October 22, 2016 1:27 am

Edmonton non-profit asks community to return the favour after helping others for decades

WATCH ABOVE: They were there to ensure Fort McMurray evacuees were taken care of as flames encroached on many of their homes and for decades, the organization helped local residents who have lost everything to fires. Now, the Edmonton Emergency Relief Services Society is in need of help itself. Sarah Kraus explains.


From the Black Friday tornado, to the Slave Lake fire, to the Fort McMurray fire and many devastating local house fires, the Edmonton Emergency Relief Services Society (EERSS) has always been there for people in need.

In 2016 alone, the society has given away donations to more than 85,000 vulnerable Albertans.

“With Edmonton fires alone, we’ve helped 126 local individuals,” the EERSS’ Nicole Geoffroy said. “For low-income, we’ve helped over 8,500. For refugees, we’ve helped over 650 newcomers. And of course Fort McMurray – where we helped 77,000 individuals. So it’s been a very busy year for us.”

At their thrift store, anyone on a budget can shop for less. But people in desperate situations can also gather the necessities free of charge.

For the last 30 years, the organization has been renting a large building downtown from Alberta Infrastructure for just $1 a year, including utilities.

“We have a policy that when we have surplus space, we make it available to organizations – in particular not-for profit organizations,” Alberta Infrastructure Minister Brian Mason explained.

But EERSS’ home is aging.

“The building is certainly coming to the end of its design life and there’s significantly increasing risks that various systems in the building will fail,” Mason said.

“It’s past the point where we want to continue to put money into it.

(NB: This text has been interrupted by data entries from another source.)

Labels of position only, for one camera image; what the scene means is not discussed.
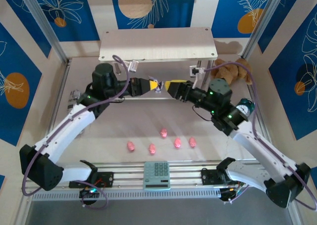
calculator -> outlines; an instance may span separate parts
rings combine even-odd
[[[143,189],[169,190],[169,164],[168,162],[145,162]]]

gray floor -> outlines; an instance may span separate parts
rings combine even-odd
[[[288,225],[286,209],[250,188],[232,205],[219,199],[113,200],[103,211],[79,201],[33,202],[27,225]]]

teddy bear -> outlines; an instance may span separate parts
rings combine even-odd
[[[247,62],[247,60],[239,58],[236,60],[236,62],[243,64],[250,72],[252,72],[251,65]],[[223,63],[225,63],[225,61],[222,59],[217,59],[214,61],[216,66]],[[211,78],[223,78],[227,81],[228,85],[231,85],[237,79],[244,79],[248,85],[252,85],[251,77],[247,71],[241,66],[237,66],[235,64],[228,64],[219,69],[211,70]]]

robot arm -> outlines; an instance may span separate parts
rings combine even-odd
[[[96,181],[97,168],[89,162],[81,161],[77,165],[58,163],[61,154],[69,144],[85,127],[99,117],[109,106],[109,103],[92,107],[79,115],[77,113],[94,103],[114,97],[126,83],[126,81],[116,79],[112,65],[107,63],[97,65],[92,76],[93,82],[87,86],[85,93],[78,99],[77,104],[67,117],[47,137],[37,142],[33,147],[24,145],[20,150],[22,173],[25,174],[34,155],[46,144],[28,173],[28,178],[45,190],[51,190],[61,182],[80,180],[95,183]],[[140,96],[155,89],[157,85],[151,80],[131,78],[121,97]]]
[[[191,81],[173,80],[166,82],[165,88],[173,98],[190,101],[195,107],[209,111],[214,126],[246,148],[265,169],[248,167],[233,158],[226,158],[214,171],[217,175],[215,181],[227,181],[226,178],[229,178],[244,182],[266,192],[271,201],[286,208],[303,190],[301,182],[287,167],[290,166],[304,182],[308,181],[310,168],[305,163],[297,165],[258,135],[284,159],[286,163],[283,164],[259,142],[246,115],[230,103],[232,91],[225,80],[212,80],[207,91],[193,88],[193,85]]]

pink object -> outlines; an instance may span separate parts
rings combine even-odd
[[[133,142],[130,142],[130,141],[127,143],[127,147],[130,152],[133,152],[135,149]]]
[[[149,151],[152,155],[155,154],[156,149],[155,149],[155,145],[153,143],[151,143],[151,145],[149,146]]]
[[[161,135],[162,138],[167,137],[167,129],[166,129],[166,128],[163,128],[163,129],[160,131],[160,135]]]
[[[176,148],[180,148],[181,145],[182,145],[182,142],[180,141],[180,138],[177,137],[174,141],[174,146]]]
[[[193,137],[191,137],[190,139],[189,139],[189,145],[192,147],[192,148],[194,148],[194,147],[196,147],[196,139],[195,138],[193,138]]]

So we’ve decided to put the building up for sale.”

There’s no fixed deadline on when that will happen, but the society’s lease is up on Oct. 31, 2016.

“It means that they have to find alternative space, and we’re helping them with that,” Mason explained. “It’s a small not-for-profit – they don’t have a lot of money – but they provide necessary services and when Albertans need them, they’re there. We think that’s worthwhile.”

EERSS has rather specific needs: a space with a storefront that’s at least 8,000 square feet and near transit routes.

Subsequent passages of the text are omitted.